Impairments that can be "controlled effectively" by medication or treatment are not considered disabling for purposes of determining eligibility for Social Security benefits. See Warre v. Comm'r of Soc. Sec. Admin., 439 F.3d 1001, 1006 (9th Cir. 2006). However, "'doing well for the purposes of a treatment program has no necessary relation to a claimant's ability to work or to her work-related functional capacity.'" Garrison, 759 F.3d at 1017 (quoting Hutsell v. Massanari, 259 F.3d 707, 712 (8th Cir. 2001)). Evidence that medical treatment helped a claimant "'return to a level of function close to the level of function they had before they developed symptoms or signs of their mental disorders' ... can undermine a claim of disability." Wellington v. Berryhill, 878 F.3d 867, 876 (9th Cir. 2017) (quoting 20 C.F.R. Pt. 404, Subpt.
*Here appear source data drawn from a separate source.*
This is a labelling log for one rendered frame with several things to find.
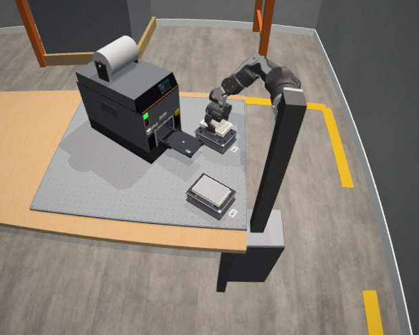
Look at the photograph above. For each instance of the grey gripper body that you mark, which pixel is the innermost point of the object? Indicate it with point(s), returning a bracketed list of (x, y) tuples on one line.
[(218, 112)]

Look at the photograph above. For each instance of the white foil roll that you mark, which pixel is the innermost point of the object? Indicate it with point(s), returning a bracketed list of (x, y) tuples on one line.
[(117, 55)]

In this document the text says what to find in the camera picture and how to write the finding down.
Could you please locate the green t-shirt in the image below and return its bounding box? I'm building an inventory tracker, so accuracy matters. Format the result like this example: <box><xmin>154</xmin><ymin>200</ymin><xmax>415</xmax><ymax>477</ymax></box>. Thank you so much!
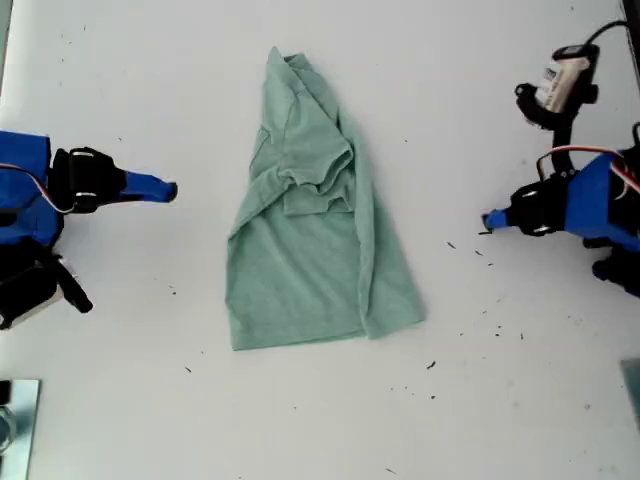
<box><xmin>223</xmin><ymin>46</ymin><xmax>429</xmax><ymax>353</ymax></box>

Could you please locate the dark edge bar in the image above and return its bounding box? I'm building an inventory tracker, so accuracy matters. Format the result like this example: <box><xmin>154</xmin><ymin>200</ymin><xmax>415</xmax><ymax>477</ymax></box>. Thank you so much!
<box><xmin>618</xmin><ymin>0</ymin><xmax>640</xmax><ymax>94</ymax></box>

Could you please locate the arm red white wire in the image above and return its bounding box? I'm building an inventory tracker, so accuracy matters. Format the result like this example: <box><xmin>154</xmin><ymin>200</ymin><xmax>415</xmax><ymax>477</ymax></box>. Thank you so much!
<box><xmin>0</xmin><ymin>164</ymin><xmax>77</xmax><ymax>216</ymax></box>
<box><xmin>536</xmin><ymin>146</ymin><xmax>640</xmax><ymax>202</ymax></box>

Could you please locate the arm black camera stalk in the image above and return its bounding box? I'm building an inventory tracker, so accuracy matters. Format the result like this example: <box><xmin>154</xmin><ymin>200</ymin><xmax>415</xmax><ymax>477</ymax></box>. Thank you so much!
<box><xmin>49</xmin><ymin>254</ymin><xmax>95</xmax><ymax>315</ymax></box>
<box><xmin>514</xmin><ymin>82</ymin><xmax>599</xmax><ymax>180</ymax></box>

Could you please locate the camera black cable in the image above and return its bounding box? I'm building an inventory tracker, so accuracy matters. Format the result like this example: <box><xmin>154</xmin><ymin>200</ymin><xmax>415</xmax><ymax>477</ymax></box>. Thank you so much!
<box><xmin>582</xmin><ymin>19</ymin><xmax>631</xmax><ymax>51</ymax></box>

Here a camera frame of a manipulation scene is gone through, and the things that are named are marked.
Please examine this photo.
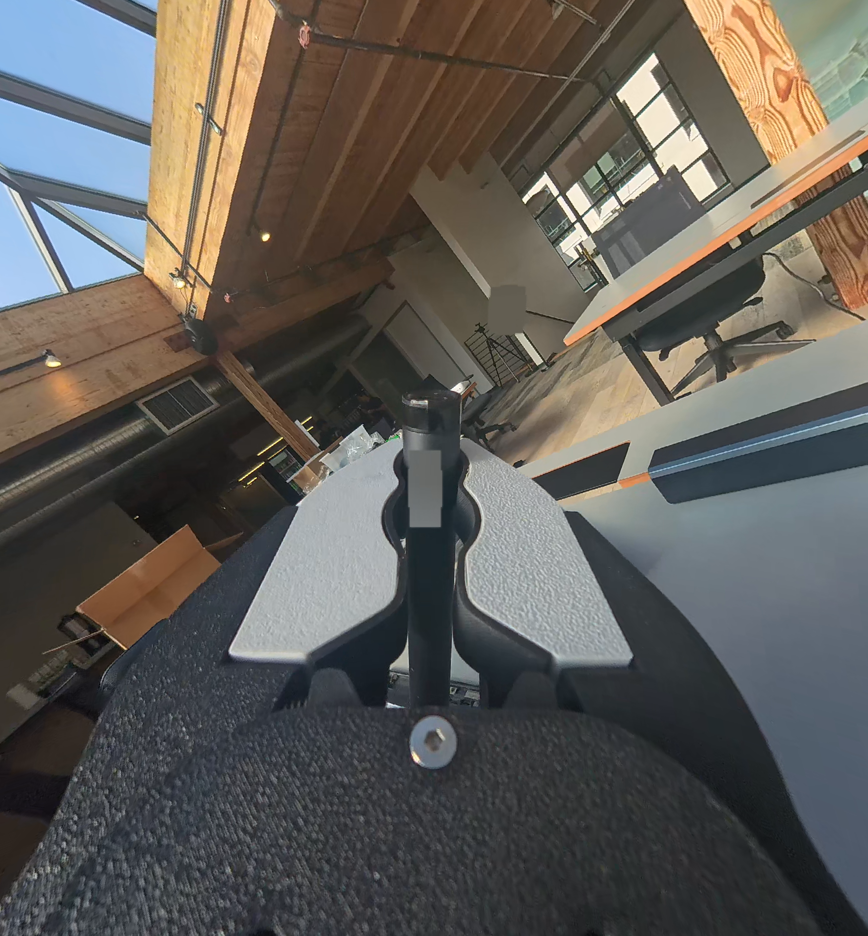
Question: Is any orange-edged grey table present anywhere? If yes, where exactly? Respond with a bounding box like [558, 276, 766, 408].
[564, 95, 868, 403]

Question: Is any open cardboard box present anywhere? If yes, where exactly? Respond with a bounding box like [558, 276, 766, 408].
[76, 526, 245, 652]

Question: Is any black camera tripod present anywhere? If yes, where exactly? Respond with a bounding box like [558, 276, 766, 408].
[474, 325, 530, 389]

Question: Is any black office chair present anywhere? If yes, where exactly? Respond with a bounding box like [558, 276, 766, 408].
[627, 256, 815, 399]
[463, 388, 519, 449]

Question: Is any grey desk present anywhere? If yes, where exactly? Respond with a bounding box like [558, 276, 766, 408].
[514, 307, 868, 936]

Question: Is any wide wooden pillar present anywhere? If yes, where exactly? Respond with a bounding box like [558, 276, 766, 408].
[686, 0, 868, 310]

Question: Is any black air duct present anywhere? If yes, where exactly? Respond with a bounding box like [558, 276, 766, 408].
[0, 322, 376, 571]

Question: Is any black-framed window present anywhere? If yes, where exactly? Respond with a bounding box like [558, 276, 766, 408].
[521, 51, 720, 293]

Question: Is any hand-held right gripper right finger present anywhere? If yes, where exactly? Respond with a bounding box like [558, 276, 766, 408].
[454, 439, 634, 670]

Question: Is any white air vent grille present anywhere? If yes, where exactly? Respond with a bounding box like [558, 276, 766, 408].
[135, 376, 220, 436]

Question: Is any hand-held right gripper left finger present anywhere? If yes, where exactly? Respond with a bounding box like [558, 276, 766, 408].
[228, 439, 409, 666]

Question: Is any dark grey metal case sleeve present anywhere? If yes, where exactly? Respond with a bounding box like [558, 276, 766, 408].
[649, 401, 868, 506]

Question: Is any black electric screwdriver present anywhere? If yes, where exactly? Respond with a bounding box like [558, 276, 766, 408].
[402, 391, 464, 710]

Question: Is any wooden support post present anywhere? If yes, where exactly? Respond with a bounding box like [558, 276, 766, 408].
[214, 351, 321, 462]
P, App'x 1, § 12.00H (2014)).

The symptoms Ms. Tewault cited in her letter were "extreme bouts of anger, depression, sadness, hopelessness, and low self-esteem." AR 402. That Plaintiff's anxiety and panic symptoms improved does not contradict Ms. Tewault's opinions. Improvement with medication was not a germane reason to discount her opinions.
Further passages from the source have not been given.